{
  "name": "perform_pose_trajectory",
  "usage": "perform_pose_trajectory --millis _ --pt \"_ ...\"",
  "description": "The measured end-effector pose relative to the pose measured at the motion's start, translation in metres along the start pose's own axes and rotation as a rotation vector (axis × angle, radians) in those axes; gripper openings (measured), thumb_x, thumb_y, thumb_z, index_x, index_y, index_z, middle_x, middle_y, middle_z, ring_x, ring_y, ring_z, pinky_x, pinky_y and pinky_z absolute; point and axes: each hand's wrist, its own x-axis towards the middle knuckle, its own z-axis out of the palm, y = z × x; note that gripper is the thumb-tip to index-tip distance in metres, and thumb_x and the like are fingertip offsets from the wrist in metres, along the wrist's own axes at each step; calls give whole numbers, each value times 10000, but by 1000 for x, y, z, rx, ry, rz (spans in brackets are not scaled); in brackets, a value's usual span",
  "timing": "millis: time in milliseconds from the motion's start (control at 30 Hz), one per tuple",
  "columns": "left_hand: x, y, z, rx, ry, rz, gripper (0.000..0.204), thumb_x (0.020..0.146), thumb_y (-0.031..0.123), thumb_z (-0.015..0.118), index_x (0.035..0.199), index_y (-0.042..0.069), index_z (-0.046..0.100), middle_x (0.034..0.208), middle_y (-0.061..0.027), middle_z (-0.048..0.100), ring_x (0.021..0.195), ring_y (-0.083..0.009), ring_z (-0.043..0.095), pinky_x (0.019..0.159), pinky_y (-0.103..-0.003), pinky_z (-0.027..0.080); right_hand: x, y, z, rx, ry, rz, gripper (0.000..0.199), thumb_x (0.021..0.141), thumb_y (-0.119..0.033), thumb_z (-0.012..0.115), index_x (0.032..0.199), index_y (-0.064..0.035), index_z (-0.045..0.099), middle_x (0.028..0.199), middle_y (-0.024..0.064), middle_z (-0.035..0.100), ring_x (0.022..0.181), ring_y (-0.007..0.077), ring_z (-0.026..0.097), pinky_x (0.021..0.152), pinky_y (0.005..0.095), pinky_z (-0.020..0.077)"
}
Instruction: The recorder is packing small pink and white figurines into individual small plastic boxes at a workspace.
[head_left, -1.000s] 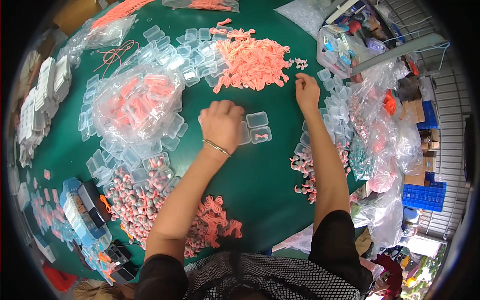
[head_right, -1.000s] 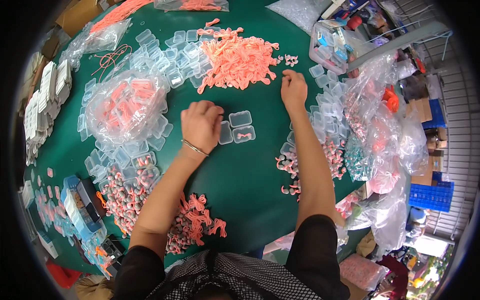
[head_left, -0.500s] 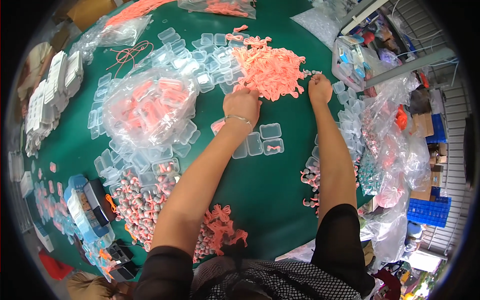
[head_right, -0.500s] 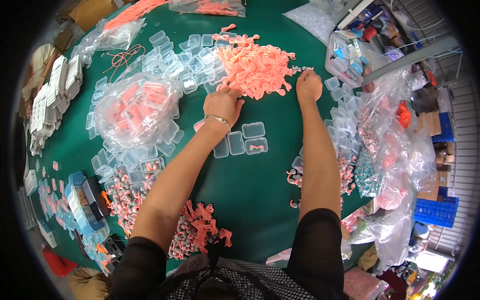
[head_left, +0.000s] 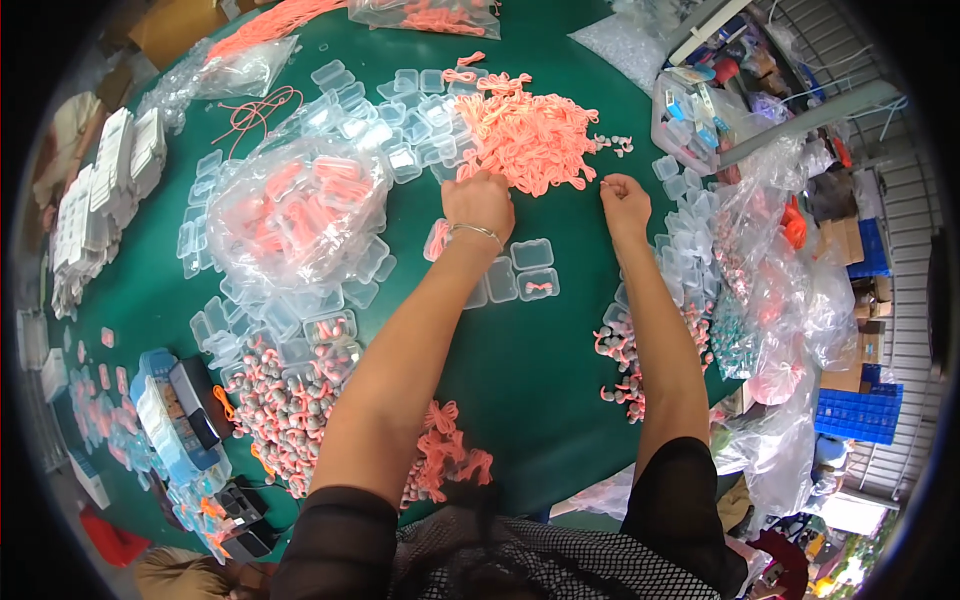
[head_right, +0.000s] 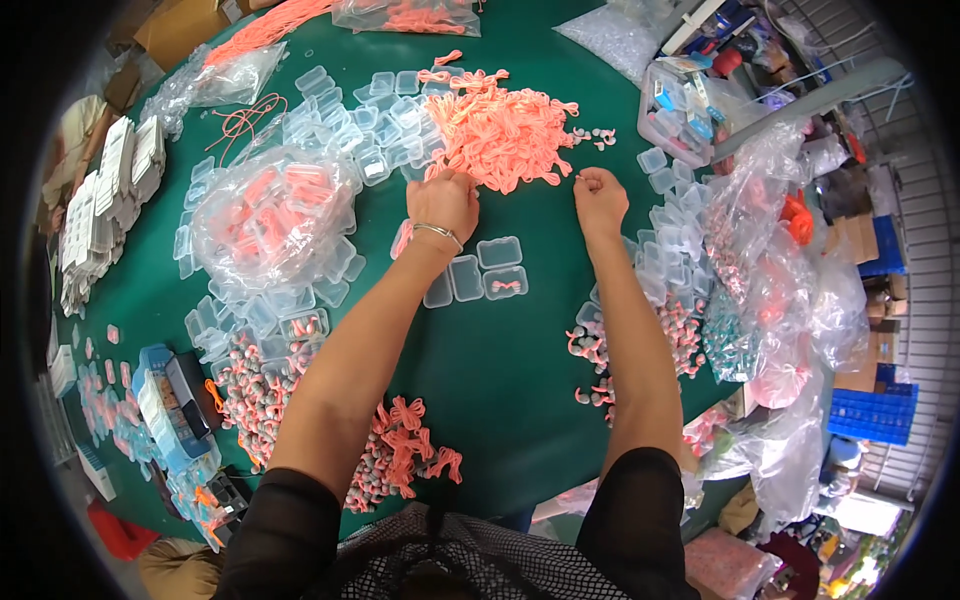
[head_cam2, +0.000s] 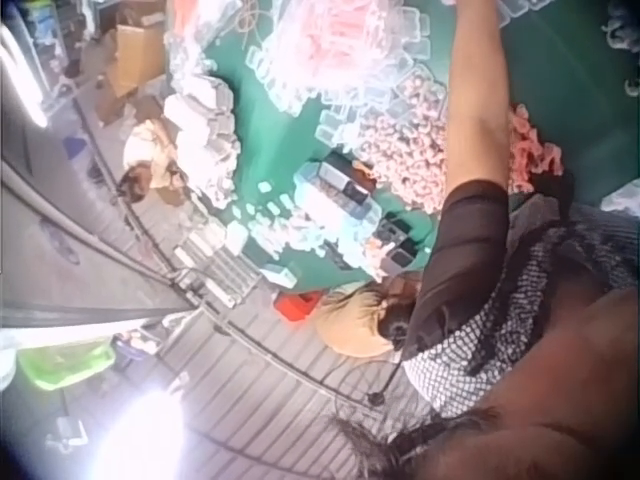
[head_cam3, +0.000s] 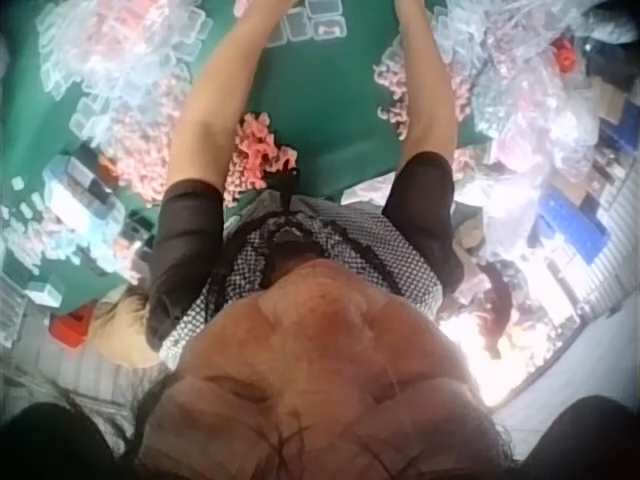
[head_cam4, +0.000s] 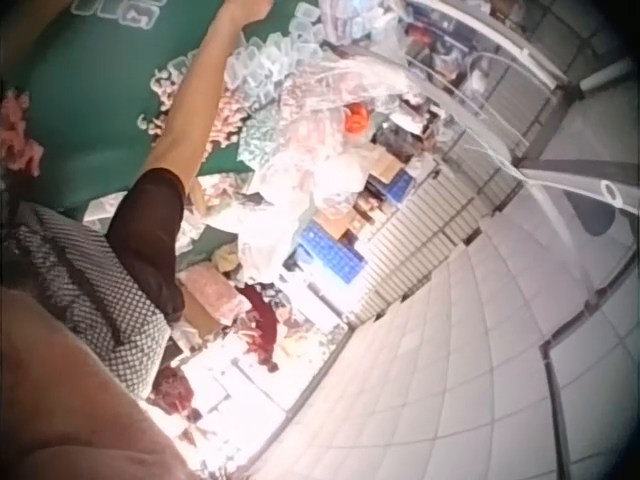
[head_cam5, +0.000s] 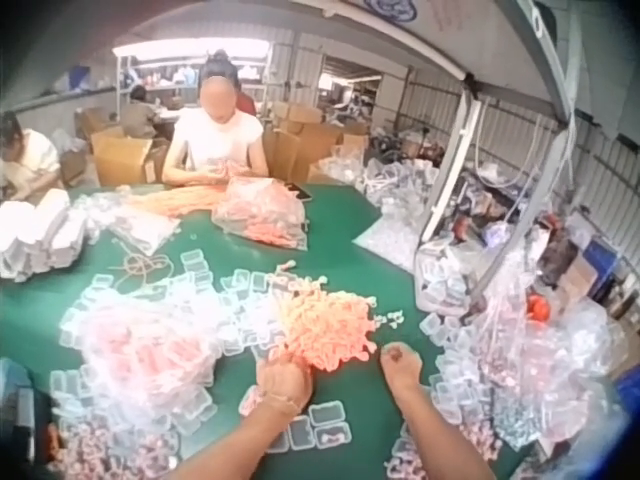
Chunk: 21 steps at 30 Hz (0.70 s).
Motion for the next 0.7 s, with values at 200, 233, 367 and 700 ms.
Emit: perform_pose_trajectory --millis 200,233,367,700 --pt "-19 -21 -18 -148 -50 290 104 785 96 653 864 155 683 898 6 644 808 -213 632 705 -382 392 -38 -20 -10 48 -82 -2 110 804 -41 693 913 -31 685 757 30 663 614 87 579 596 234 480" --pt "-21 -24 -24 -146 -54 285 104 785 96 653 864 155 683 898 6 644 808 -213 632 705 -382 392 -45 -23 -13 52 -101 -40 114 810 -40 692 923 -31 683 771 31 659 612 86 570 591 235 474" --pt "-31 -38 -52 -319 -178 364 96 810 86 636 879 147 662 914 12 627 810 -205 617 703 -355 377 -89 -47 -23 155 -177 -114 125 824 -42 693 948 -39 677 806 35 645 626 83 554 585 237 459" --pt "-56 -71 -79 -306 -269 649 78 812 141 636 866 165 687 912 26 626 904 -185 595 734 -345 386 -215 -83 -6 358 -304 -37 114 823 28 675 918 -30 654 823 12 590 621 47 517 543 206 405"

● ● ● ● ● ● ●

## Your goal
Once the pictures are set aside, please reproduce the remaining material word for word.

## The answer
{
  "name": "perform_pose_trajectory",
  "usage": "perform_pose_trajectory --millis _ --pt \"_ ...\"",
  "description": "The measured end-effector pose relative to the pose measured at the motion's start, translation in metres along the start pose's own axes and rotation as a rotation vector (axis × angle, radians) in those axes; gripper openings (measured), thumb_x, thumb_y, thumb_z, index_x, index_y, index_z, middle_x, middle_y, middle_z, ring_x, ring_y, ring_z, pinky_x, pinky_y and pinky_z absolute; point and axes: each hand's wrist, its own x-axis towards the middle knuckle, its own z-axis out of the palm, y = z × x; note that gripper is the thumb-tip to index-tip distance in metres, and thumb_x and the like are fingertip offsets from the wrist in metres, along the wrist's own axes at each step; calls give whole numbers, each value times 10000, but by 1000 for x, y, z, rx, ry, rz (spans in brackets are not scaled); in brackets, a value's usual span",
  "timing": "millis: time in milliseconds from the motion's start (control at 30 Hz), one per tuple",
  "columns": "left_hand: x, y, z, rx, ry, rz, gripper (0.000..0.204), thumb_x (0.020..0.146), thumb_y (-0.031..0.123), thumb_z (-0.015..0.118), index_x (0.035..0.199), index_y (-0.042..0.069), index_z (-0.046..0.100), middle_x (0.034..0.208), middle_y (-0.061..0.027), middle_z (-0.048..0.100), ring_x (0.021..0.195), ring_y (-0.083..0.009), ring_z (-0.043..0.095), pinky_x (0.019..0.159), pinky_y (-0.103..-0.003), pinky_z (-0.027..0.080); right_hand: x, y, z, rx, ry, rz, gripper (0.000..0.199), thumb_x (0.021..0.141), thumb_y (-0.119..0.033), thumb_z (-0.012..0.115), index_x (0.032..0.199), index_y (-0.064..0.035), index_z (-0.045..0.099), middle_x (0.028..0.199), middle_y (-0.024..0.064), middle_z (-0.035..0.100), ring_x (0.022..0.181), ring_y (-0.007..0.077), ring_z (-0.026..0.097), pinky_x (0.021..0.152), pinky_y (0.005..0.095), pinky_z (-0.020..0.077)"
}
Instruction: The recorder is packing small pink and white figurines into individual small plastic boxes at a workspace.
[head_left, -1.000s] 
[head_right, -1.000s] 
[head_left, -0.500s] 
[head_right, -0.500s] 
[head_left, +0.000s] 
[head_right, +0.000s] 
[head_cam2, +0.000s] 
[head_cam3, +0.000s] 
[head_cam4, +0.000s] 
[head_cam5, +0.000s] 
Chunk: 21 steps at 30 Hz (0.70 s).
Motion for the next 0.7 s, with values at 200, 233, 367 and 700 ms.
Emit: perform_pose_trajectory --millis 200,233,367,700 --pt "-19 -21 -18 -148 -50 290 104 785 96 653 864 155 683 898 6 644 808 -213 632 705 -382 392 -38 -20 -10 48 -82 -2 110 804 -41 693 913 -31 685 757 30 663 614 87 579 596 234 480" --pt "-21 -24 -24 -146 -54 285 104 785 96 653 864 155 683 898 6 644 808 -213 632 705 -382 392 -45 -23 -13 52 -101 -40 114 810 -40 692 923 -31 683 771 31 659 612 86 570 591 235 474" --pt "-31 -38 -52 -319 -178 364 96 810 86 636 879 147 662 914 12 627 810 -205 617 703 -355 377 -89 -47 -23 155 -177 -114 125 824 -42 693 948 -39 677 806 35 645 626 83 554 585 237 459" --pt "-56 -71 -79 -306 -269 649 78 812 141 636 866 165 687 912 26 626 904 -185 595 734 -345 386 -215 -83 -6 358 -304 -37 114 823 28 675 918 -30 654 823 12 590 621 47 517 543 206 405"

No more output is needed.